The task
Which lines of the data contain the string "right"? Copy every one.

Given data
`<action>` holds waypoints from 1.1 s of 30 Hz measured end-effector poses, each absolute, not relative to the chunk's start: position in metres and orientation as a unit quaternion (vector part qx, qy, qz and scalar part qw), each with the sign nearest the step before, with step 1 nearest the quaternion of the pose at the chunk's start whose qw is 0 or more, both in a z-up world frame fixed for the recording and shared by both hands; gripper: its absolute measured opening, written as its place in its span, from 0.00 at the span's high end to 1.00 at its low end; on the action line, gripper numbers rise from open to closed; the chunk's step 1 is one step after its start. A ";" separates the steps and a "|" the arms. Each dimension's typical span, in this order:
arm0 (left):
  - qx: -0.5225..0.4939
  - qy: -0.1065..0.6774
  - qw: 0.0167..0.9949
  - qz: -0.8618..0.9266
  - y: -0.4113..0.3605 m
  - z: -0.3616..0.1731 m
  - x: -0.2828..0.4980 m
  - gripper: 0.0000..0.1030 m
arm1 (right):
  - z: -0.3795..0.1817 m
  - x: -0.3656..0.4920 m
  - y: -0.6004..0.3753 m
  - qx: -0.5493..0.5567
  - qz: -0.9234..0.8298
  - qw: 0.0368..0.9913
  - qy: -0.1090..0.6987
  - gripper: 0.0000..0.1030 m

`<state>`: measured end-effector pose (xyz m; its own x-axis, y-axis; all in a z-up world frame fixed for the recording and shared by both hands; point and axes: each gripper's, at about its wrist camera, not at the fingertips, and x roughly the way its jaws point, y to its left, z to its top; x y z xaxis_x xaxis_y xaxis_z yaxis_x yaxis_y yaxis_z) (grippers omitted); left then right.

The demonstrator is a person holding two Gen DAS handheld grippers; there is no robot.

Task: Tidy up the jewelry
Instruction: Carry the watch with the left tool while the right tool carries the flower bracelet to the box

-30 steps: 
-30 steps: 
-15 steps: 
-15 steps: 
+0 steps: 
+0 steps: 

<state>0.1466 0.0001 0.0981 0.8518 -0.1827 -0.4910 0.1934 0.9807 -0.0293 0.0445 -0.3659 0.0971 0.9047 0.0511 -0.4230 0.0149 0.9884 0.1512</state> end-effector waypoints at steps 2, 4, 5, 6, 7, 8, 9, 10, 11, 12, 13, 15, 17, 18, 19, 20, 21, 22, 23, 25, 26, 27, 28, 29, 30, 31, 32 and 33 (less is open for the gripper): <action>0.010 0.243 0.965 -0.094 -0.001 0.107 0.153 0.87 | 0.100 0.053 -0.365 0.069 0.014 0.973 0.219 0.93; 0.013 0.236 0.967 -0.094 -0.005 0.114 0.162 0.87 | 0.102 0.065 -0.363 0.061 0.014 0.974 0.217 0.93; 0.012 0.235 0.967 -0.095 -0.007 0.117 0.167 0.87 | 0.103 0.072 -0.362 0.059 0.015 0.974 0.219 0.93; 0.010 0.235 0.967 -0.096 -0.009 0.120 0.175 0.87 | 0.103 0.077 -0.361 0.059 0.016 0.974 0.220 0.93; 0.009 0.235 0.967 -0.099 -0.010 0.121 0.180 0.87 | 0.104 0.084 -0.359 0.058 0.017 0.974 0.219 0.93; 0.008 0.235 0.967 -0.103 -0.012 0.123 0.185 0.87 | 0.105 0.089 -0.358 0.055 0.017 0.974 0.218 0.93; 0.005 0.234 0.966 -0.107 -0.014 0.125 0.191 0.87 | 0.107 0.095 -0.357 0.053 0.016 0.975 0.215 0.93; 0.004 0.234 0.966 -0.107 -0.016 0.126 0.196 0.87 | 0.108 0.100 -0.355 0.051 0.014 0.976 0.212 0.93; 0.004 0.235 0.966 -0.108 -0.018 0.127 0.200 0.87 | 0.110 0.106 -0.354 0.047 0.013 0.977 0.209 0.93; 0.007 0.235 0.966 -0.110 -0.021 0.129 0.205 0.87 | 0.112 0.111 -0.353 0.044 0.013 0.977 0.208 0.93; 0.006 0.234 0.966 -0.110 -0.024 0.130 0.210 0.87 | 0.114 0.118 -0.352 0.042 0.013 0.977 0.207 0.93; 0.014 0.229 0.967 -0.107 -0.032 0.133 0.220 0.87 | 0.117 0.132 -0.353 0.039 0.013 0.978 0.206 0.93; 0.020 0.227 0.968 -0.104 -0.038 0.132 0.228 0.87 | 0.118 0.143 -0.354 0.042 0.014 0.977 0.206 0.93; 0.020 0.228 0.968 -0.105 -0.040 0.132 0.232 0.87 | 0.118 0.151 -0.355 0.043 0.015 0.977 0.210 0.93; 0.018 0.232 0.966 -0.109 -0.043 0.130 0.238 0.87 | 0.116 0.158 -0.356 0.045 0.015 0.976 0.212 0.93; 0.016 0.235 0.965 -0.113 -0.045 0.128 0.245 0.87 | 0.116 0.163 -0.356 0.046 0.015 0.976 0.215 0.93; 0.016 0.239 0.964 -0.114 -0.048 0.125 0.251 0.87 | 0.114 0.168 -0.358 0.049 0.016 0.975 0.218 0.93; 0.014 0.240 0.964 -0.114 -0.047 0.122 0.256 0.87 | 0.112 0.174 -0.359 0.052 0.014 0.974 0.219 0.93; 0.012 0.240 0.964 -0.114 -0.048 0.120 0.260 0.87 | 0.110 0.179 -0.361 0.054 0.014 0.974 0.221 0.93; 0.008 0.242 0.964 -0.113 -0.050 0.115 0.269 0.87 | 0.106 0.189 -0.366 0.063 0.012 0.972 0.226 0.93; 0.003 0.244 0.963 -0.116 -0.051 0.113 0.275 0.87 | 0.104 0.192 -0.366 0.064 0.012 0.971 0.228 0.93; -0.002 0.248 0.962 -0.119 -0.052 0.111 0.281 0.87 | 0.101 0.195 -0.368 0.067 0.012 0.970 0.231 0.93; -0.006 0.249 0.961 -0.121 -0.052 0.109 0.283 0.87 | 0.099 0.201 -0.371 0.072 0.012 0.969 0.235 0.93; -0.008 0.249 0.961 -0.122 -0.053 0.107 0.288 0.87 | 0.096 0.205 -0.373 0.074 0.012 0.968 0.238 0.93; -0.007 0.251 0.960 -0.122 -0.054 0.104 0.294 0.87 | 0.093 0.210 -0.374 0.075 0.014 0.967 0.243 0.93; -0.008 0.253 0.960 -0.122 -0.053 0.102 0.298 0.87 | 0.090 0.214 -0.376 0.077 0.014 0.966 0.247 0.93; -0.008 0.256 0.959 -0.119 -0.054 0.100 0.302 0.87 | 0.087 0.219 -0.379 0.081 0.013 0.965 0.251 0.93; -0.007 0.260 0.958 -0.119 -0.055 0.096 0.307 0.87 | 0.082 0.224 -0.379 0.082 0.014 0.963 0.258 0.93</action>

Result below
arm1 (right):
`<state>`: measured end-effector pose (xyz m; its own x-axis, y-axis; all in a z-up world frame fixed for the recording and shared by both hands; point and axes: each gripper's, at about its wrist camera, not at the fingertips, and x roughly the way its jaws point, y to its left, z to its top; x y z xaxis_x xaxis_y xaxis_z yaxis_x yaxis_y yaxis_z) (grippers omitted); left then right.
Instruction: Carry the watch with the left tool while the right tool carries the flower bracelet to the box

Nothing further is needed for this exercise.